- Directed by: Greg Pritikin
- Written by: Greg Pritikin
- Story by: Joanne Giovannini Storkan
- Produced by: Lisa Larrivee
- Starring: Michael Panes Cheri Oteri Jane Lynch Sam Robards Savannah Haske Peter Dinklage Conchata Farrell John Landis
- Cinematography: Frederic Goodich
- Edited by: Michael Palmerio
- Music by: Greg Pritikin
- Production companies: Picture Entertainment Corp. Honest Engine Films
- Distributed by: Good Films Releasing Cineville
- Release date: August 25, 2006 (Manhattan);
- Running time: 83 minutes 89 minutes
- Country: United States
- Language: English

= Surviving Eden =

Surviving Eden is a 2004 American comedy film written by Joanne Giovannini Storkan and Greg Pritikin, directed by Pritikin and starring Michael Panes, Cheri Oteri, Jane Lynch and Peter Dinklage.

==Plot==
Dennis Flotchky wins a reality TV show and becomes the subject of a documentary that chronicles his short-lived fame and fortune.

==Cast==
- Michael Panes as Dennis Flotchky
- Cheri Oteri as Maria Villanova
- Jane Lynch as Maude Silver
- Sam Robards as Gary Gold
- Savannah Haske as Sister Agnes O'Malley
- Peter Dinklage as "Sterno"
- John Landis as Dr. Levine
- Conchata Ferrell as Rosemary Flotchky
- Kentaro Abe as Kendo
- Gary Rosen as Larry
- Deep Roy as Mo "Indian Mo"
- Jackie Katzman

==Release==
The film was released in Manhattan on August 25, 2006.

==Reception==
The film has a 14% rating on Rotten Tomatoes based on 14 reviews.

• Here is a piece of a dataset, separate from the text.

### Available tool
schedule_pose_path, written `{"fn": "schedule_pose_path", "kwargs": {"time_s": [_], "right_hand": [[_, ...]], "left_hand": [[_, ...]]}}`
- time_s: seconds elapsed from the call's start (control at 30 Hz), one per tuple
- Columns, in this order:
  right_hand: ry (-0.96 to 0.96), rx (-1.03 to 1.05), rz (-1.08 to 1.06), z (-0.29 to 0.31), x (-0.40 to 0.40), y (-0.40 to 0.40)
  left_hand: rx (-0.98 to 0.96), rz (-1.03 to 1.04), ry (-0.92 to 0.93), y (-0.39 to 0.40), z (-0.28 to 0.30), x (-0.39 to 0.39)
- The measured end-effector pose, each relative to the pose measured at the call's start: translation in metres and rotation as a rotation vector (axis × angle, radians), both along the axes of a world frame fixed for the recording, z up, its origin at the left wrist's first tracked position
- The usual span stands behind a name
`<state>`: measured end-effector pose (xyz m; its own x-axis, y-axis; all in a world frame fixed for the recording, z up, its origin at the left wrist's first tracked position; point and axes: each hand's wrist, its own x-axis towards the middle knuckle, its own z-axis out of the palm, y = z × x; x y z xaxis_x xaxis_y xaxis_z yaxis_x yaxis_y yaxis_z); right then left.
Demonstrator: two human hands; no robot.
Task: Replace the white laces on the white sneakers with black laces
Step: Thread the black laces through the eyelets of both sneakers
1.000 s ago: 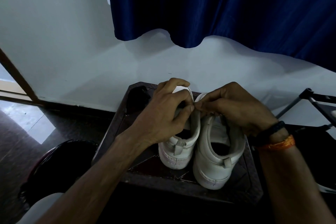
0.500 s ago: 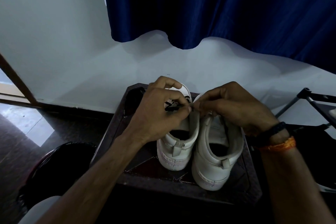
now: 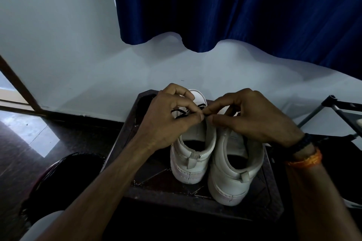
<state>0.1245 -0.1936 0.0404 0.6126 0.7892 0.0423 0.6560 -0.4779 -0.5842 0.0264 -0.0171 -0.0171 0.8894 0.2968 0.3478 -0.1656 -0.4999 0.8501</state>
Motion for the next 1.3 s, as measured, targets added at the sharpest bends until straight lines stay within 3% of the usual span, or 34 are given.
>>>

Nick Schager of Slant Magazine awarded the film 1 and a half stars out four.

Stephen Holden of The New York Times gave the film a negative review and wrote, "Although the early scenes hold out some promise that Greg Pritikin’s Surviving Eden, a parody of Survivor in which contestants compete for a million-dollar payday by playing Adam and Eve in a jungle setting, could amount to something, the movie quickly runs out of ideas."